■ YOUR ASSIGNMENT ■
Please repeat, from the entries that follow, the lines from the one containing "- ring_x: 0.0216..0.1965" through the one containing "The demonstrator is" exactly, adding nothing.

[GIVEN ENTRIES — start]

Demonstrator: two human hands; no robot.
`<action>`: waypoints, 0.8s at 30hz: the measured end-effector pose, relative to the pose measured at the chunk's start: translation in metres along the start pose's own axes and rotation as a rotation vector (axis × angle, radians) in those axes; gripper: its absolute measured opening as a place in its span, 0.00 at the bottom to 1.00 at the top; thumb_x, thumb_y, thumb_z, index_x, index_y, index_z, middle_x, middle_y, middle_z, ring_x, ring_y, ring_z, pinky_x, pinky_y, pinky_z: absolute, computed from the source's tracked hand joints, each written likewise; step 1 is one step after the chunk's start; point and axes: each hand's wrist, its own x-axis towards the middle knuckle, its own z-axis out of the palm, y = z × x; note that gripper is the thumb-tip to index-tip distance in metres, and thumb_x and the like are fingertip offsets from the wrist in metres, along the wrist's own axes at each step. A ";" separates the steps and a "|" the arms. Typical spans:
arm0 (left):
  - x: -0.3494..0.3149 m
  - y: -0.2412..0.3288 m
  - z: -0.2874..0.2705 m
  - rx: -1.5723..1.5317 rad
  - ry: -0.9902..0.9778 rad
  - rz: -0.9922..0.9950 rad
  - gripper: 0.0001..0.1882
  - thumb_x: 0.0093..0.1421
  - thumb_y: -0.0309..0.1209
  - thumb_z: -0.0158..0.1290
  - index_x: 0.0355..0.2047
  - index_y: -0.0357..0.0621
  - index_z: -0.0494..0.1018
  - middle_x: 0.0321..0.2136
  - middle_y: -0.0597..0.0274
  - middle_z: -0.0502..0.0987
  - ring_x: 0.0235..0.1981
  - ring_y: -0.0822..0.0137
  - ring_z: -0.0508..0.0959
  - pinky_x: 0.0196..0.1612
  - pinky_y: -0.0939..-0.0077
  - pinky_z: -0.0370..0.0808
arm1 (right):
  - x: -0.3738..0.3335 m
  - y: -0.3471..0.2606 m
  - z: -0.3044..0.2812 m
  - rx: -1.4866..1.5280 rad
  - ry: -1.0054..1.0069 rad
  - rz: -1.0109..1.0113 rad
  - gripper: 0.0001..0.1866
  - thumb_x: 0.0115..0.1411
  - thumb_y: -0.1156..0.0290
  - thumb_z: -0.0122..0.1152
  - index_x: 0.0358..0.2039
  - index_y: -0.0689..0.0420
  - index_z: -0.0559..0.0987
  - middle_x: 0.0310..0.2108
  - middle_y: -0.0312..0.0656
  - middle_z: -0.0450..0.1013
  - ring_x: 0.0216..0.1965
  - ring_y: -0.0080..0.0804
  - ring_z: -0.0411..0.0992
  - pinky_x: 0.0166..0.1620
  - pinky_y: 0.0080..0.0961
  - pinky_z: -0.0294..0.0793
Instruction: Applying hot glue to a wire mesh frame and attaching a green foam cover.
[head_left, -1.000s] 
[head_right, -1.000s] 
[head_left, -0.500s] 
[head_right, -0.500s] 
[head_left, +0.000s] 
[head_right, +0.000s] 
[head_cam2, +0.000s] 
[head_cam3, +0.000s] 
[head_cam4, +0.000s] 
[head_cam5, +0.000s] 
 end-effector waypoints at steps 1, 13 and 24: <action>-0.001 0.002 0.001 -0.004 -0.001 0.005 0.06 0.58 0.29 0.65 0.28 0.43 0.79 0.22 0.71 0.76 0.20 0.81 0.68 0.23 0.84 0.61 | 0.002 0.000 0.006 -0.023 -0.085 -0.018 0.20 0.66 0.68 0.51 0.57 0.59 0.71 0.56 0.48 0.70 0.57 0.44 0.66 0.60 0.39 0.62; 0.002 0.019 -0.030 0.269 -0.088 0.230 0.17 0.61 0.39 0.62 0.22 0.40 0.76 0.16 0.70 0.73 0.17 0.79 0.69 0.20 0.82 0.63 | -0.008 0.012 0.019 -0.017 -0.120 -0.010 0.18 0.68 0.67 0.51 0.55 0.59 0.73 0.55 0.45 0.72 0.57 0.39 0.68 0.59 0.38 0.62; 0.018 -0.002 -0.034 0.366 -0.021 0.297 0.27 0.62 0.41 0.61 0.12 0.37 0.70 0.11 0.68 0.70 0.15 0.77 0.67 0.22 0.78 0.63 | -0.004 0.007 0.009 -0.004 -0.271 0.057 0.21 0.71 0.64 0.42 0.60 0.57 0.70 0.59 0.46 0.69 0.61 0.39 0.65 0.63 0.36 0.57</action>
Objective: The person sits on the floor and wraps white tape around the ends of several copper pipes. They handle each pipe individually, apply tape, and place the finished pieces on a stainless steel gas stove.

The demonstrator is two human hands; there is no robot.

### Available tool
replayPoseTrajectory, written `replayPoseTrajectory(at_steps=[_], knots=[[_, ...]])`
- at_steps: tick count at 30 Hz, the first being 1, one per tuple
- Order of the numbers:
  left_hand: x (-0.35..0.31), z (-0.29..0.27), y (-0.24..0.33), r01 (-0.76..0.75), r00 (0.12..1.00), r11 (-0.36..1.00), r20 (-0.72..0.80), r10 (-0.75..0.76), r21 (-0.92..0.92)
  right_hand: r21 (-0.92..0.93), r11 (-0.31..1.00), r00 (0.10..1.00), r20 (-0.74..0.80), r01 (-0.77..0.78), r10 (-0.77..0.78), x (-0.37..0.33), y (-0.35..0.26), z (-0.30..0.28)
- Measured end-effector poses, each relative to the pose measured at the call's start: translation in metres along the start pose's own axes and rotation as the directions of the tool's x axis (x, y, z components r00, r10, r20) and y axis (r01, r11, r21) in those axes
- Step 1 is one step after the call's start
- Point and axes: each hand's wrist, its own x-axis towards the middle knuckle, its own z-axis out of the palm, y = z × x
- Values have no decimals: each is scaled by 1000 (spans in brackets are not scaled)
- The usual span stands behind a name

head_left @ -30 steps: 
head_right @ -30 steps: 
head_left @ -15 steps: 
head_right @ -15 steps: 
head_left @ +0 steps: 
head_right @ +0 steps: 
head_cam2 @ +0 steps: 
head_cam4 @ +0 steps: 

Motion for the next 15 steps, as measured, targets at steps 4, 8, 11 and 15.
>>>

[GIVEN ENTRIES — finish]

■ ANSWER SECTION ■
  - ring_x: 0.0216..0.1965
  - ring_y: -0.0080..0.0804
  - ring_z: -0.0411..0.0992
  - pinky_x: 0.0166..0.1620
  - pinky_y: 0.0080..0.0961
  - pinky_z: -0.0294..0.0793
Instruction: Applying hot glue to a wire mesh frame and attaching a green foam cover.
[head_left, -1.000s] 
[head_right, -1.000s] 
[head_left, -0.500s] 
[head_right, -0.500s] 
[head_left, +0.000s] 
[head_right, +0.000s] 
[head_cam2, +0.000s] 
[head_cam3, +0.000s] 
[head_cam4, +0.000s] 
[head_cam5, +0.000s] 
 end-effector waypoints at steps 1, 13 and 24: <action>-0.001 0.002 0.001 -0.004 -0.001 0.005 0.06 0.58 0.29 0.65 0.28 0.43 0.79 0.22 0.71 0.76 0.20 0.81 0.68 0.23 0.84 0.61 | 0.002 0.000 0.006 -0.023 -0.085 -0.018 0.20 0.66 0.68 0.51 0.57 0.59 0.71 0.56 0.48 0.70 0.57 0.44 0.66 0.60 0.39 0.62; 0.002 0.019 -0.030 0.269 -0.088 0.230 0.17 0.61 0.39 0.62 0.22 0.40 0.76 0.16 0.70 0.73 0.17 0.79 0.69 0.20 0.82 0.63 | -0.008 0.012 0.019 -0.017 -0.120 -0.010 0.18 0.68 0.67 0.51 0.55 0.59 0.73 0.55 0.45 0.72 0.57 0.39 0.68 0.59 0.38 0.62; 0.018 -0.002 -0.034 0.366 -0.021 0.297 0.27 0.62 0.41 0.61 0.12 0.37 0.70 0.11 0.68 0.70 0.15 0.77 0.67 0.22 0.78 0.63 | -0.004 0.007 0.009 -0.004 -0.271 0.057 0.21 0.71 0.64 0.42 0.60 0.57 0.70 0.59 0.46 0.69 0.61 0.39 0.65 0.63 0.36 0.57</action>
Objective: The person sits on the floor and wraps white tape around the ends of several copper pipes. They handle each pipe individually, apply tape, and place the finished pieces on a stainless steel gas stove.

The demonstrator is two human hands; there is no robot.

No more is needed for this answer.